Print the listing below again from the line that contains "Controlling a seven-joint" onward, keeping every line exact and leaving out the lines before it.

□ □ □ □ □

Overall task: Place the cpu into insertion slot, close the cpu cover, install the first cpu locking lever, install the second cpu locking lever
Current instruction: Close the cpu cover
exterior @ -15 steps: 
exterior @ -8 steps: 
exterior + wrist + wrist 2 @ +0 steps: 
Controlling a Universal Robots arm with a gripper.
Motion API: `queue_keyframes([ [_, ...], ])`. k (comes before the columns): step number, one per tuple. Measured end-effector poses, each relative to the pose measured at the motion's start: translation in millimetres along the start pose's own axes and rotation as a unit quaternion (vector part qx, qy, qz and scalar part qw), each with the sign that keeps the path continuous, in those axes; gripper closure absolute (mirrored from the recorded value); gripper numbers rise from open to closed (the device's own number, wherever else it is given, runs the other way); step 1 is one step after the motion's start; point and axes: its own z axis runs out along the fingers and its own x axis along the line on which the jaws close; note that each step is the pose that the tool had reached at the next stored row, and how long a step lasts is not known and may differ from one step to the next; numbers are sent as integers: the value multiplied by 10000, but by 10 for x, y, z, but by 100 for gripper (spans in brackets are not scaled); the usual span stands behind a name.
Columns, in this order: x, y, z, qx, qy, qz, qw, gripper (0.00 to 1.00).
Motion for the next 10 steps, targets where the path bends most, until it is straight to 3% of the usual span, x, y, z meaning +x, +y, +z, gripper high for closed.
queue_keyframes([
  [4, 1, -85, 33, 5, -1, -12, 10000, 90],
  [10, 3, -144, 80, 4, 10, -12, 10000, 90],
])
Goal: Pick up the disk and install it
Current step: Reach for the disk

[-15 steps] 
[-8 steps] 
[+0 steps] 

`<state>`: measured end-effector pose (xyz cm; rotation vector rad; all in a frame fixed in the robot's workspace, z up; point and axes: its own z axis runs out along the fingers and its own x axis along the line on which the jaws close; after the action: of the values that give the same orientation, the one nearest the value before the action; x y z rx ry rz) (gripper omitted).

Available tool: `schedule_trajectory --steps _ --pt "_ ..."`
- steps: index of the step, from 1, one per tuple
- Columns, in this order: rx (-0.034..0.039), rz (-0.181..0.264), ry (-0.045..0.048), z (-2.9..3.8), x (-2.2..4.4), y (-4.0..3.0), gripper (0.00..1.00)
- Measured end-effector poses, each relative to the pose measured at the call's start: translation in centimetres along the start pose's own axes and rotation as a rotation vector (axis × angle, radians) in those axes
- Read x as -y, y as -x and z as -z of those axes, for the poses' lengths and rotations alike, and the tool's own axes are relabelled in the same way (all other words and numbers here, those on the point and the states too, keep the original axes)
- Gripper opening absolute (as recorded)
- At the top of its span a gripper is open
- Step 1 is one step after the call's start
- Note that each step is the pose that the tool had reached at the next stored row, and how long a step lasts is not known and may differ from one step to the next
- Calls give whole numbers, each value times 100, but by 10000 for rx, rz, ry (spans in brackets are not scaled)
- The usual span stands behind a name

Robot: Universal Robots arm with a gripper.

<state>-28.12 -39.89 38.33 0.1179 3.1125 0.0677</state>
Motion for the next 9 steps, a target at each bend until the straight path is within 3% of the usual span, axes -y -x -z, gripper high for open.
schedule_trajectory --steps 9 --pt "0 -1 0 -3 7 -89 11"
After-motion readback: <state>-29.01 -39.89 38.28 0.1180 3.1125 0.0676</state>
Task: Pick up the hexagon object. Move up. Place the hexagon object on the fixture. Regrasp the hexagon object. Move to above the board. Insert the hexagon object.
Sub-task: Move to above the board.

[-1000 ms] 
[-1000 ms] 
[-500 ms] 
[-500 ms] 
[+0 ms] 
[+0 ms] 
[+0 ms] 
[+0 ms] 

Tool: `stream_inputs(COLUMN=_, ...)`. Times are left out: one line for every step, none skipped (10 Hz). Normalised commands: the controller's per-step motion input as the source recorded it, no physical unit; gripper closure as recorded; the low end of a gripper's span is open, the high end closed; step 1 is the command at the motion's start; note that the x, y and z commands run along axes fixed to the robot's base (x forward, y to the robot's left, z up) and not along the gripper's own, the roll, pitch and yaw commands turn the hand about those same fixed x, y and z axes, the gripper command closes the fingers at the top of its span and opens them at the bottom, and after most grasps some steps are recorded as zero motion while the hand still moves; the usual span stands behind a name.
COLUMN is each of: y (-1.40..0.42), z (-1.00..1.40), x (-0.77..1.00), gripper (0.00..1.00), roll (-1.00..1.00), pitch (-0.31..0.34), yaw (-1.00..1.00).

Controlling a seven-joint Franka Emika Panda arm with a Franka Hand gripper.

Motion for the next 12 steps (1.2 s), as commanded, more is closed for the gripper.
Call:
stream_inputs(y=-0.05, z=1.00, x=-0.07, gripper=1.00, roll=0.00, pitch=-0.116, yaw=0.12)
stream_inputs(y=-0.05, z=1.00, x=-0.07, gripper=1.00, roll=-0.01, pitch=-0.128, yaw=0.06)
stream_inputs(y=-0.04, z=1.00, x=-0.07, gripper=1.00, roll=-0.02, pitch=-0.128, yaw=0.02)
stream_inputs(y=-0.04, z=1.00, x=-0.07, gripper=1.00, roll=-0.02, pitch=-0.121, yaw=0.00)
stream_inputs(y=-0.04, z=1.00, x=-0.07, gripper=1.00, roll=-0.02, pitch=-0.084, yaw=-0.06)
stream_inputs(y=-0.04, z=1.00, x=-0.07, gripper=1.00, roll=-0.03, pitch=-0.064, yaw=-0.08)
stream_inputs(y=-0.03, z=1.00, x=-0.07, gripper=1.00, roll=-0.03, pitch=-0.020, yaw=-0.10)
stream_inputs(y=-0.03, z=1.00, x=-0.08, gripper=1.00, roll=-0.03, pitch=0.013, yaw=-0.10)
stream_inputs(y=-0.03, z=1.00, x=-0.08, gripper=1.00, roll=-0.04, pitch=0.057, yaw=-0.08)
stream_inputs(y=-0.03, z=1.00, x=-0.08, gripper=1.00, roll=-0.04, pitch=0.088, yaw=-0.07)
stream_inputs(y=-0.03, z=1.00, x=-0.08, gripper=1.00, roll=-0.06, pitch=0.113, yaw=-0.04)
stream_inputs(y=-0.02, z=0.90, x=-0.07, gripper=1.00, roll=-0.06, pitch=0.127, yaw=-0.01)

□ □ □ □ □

Result:
Controlling a seven-joint Franka Emika Panda arm with a Franka Hand gripper.

Motion for the next 12 steps (1.2 s), as commanded, more is closed for the gripper.
Call:
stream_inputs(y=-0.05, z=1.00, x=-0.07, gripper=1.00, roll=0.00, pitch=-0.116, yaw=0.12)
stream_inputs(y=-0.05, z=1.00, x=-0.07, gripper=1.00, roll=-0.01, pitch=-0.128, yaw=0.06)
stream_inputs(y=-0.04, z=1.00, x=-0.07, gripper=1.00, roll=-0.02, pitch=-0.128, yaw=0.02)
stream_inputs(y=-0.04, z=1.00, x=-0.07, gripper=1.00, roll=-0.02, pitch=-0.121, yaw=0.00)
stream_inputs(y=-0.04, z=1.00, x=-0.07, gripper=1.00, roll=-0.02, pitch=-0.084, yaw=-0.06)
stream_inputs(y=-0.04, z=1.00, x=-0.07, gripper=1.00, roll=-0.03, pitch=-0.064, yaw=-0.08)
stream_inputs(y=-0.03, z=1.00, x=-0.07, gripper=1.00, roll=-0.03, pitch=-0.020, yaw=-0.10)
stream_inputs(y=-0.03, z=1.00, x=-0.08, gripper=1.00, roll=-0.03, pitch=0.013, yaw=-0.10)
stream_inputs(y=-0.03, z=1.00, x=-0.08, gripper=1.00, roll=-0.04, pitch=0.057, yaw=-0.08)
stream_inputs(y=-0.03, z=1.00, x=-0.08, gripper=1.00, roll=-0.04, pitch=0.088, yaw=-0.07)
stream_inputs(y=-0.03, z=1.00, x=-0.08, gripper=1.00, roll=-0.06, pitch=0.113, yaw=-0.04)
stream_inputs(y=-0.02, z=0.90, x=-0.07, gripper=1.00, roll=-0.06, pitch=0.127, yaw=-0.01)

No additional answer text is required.